It has happened again: a major wildfire event initiated by strong offshore winds. Again, the winds were caused by cool, high pressure moving into the intermountain west. And again, the forecasts were stunningly good. And I
suspect, again, problematic power lines will be involved in starting the fires.
suspect, again, problematic power lines will be involved in starting the fires.
Wildfires are burning right now in Ventura and Los Angeles counties, with the largest fire (the Thomas fire impacting Ventura, CA) starting in the hills and then descending down to town (just like the Tubbs fire that hit Santa Rosa on October 8-9).
As I write this, the Thomas Fire is out of control, having consumed more than 50,000 acres, with other fires on the southern slopes of the terrain surrounding the LA Basin (see map of its current extent).
Over 200 buildings have lost, and more will soon join them. The fires started abruptly as winds picked up late in the afternoon on Monday. We went from nothing to tens of thousands of burnt acres in a few hours. The NASA MODIS satellite tells a stunning story, with no smoke or fires yesterday and multiple large fires around noon today (see below).
The fires began around dinner-time Monday as strong, dry Santa Anna winds revved up. Here are the maximum wind gusts for the 24h ending 7 PM Tuesday. A number of locations got about 60 mph (purple color), with several getting up into the upper 70s. Huge variability in the winds, depending location and exposure. These strong winds were from the northeast.
Over 200,000 customers were out of power by late Monday.
Let me show you a sample of the wind evolution at a mountain site, Chilao, CA, located at 5490 ft in the hills north of Los Angeles. Winds increased rapidly yesterday and around 72 mph starting around 4 PM Monday. Now dropping but still strong.

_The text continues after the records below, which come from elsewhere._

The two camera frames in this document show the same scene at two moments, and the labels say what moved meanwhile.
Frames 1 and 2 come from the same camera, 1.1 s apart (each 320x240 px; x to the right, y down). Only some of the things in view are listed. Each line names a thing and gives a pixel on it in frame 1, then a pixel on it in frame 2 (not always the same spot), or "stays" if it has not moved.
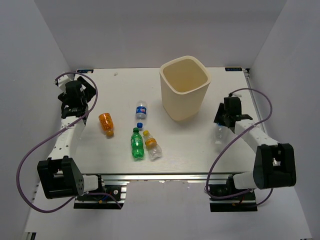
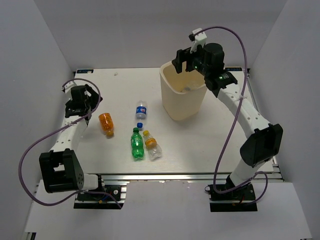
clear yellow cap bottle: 154,151 stays
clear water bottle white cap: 222,135 to 195,84
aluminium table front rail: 167,177 stays
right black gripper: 218,118 to 184,56
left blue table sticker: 85,71 stays
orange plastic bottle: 106,123 stays
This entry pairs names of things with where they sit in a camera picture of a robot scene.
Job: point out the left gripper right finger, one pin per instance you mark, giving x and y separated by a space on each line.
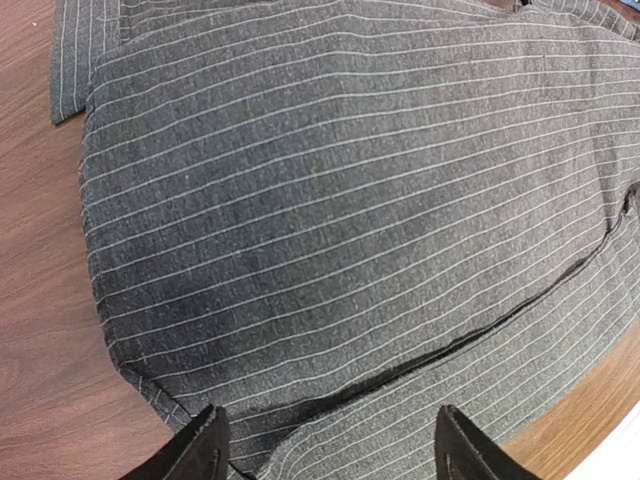
463 451

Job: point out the black striped shirt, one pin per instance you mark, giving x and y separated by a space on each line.
331 218

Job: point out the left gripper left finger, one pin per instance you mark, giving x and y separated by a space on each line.
200 450

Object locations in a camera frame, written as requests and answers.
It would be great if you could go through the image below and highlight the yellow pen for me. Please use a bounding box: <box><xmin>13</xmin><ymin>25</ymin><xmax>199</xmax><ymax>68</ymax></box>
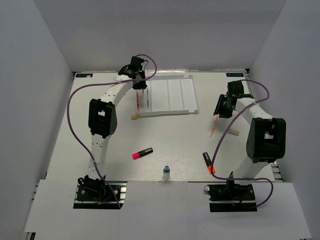
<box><xmin>140</xmin><ymin>90</ymin><xmax>145</xmax><ymax>108</ymax></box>

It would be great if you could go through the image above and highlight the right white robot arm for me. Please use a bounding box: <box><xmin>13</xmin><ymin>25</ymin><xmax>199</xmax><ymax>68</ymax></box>
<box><xmin>213</xmin><ymin>80</ymin><xmax>287</xmax><ymax>200</ymax></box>

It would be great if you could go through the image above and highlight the white compartment tray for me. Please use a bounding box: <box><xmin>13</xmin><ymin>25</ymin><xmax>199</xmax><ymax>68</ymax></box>
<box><xmin>136</xmin><ymin>75</ymin><xmax>199</xmax><ymax>117</ymax></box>

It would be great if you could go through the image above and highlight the small blue-capped bottle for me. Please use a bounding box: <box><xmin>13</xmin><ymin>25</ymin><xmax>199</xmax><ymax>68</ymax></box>
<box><xmin>162</xmin><ymin>165</ymin><xmax>171</xmax><ymax>181</ymax></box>

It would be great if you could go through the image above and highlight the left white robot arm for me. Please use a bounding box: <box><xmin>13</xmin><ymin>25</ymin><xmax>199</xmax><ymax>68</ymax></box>
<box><xmin>84</xmin><ymin>54</ymin><xmax>147</xmax><ymax>200</ymax></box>

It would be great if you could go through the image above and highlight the orange highlighter black cap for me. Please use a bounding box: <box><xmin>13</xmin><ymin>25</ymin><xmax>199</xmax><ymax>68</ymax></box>
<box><xmin>202</xmin><ymin>152</ymin><xmax>216</xmax><ymax>174</ymax></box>

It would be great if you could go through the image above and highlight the pink highlighter black cap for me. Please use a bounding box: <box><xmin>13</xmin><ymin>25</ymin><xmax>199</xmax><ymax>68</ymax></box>
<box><xmin>132</xmin><ymin>147</ymin><xmax>153</xmax><ymax>160</ymax></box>

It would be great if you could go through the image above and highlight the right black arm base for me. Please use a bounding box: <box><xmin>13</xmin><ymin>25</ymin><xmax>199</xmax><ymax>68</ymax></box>
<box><xmin>207</xmin><ymin>184</ymin><xmax>257</xmax><ymax>213</ymax></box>

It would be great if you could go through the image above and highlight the white eraser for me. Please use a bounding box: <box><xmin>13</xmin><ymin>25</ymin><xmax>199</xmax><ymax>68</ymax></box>
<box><xmin>228</xmin><ymin>129</ymin><xmax>240</xmax><ymax>136</ymax></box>

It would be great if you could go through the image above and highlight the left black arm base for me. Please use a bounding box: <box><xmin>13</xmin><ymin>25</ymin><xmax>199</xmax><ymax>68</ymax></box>
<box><xmin>73</xmin><ymin>177</ymin><xmax>127</xmax><ymax>210</ymax></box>

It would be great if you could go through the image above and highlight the orange pen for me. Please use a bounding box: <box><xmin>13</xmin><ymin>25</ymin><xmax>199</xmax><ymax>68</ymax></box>
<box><xmin>210</xmin><ymin>114</ymin><xmax>219</xmax><ymax>138</ymax></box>

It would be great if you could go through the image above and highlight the pink pen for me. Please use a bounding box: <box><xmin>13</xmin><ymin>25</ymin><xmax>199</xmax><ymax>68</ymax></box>
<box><xmin>136</xmin><ymin>92</ymin><xmax>140</xmax><ymax>112</ymax></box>

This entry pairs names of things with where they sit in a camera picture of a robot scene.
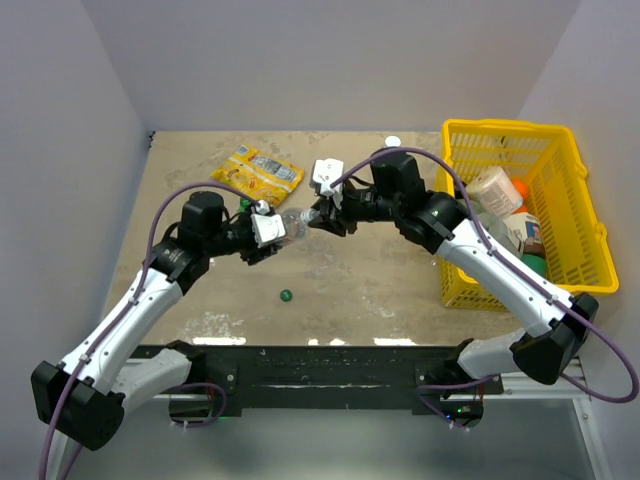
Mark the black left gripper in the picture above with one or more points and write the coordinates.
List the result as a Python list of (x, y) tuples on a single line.
[(256, 253)]

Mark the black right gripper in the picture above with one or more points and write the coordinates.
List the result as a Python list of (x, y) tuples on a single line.
[(334, 209)]

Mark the small labelled clear bottle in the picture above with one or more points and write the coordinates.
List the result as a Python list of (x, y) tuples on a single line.
[(295, 229)]

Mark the large clear plastic bottle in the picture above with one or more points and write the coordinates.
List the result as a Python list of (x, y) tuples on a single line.
[(391, 141)]

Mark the large white bottle cap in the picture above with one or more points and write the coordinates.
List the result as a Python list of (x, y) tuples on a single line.
[(392, 140)]

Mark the small white bottle cap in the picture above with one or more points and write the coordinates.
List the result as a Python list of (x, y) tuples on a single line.
[(308, 215)]

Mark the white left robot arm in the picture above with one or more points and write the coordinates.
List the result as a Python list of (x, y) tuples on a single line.
[(85, 396)]

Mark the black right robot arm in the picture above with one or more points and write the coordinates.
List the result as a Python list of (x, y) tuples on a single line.
[(550, 335)]

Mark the green plastic bottle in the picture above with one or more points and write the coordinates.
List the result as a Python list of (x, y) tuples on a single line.
[(245, 205)]

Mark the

Interestingly, temperature COOLED as the winds increased from around 50F to the lower 30sF as the winds increased. This event is not about heat, it is about dry air and wind.
This pattern produced an offshore pressure gradient (higher inland, lower along the shore), which in turn produced offshore (easterly and northeasterly) winds over southern CA. These winds were strengthened by their interactions with the substantial terrain of the region, producing what is known as Santa Anna winds.
Numerical weather prediction models run by the National Weather Service and others skillfully forecast this event days before, with the predictions the day before being dead on. For example, the Desert Research Institute (DRI) WRF model prediction initialized at 4 AM Monday showed huge sustained winds over the region later that day (forecast for 10 PM Monday is shown).
The forecast made two days before for the same time was essentially the same...and very threatening (see below). So this event was highly predictable.
The National Weather Service High Resolution Rapid Refresh (HRRR) model initialized at 4 AM Monday predicted strong winds in the area later that day. I could show you more forecasts, but the message is clear: my profession has now gained the ability to skillfully forecast such downslope wind events days before.
And the National Weather Service forecasters were providing excellent guidance, pushing the severe threat in their communications on Monday, before the fires started (see below). Excellent messaging.
Could this have all been avoided?
Let me ask the same question I offered in my blogs on the Wine Country fires.
We had nearly perfect weather forecasts that called for very strong winds over and downwind of the regional terrain. The fuels (grasses, bushes) were very dry. Their was a strong probability that power would be lost in large areas and that power lines could start fires, which would explosively develop.
So why not preemptively shut off the power, to all the power lines that ran in the vegetated hills? Could we have stopped this growing disaster from ever happening?
Power companies and those in responsible positions need to rethink about how they respond to these predictable wind events. We can radically reduce the damage toll and loss of life by taking more active measures, informed by excellent weather forecasts.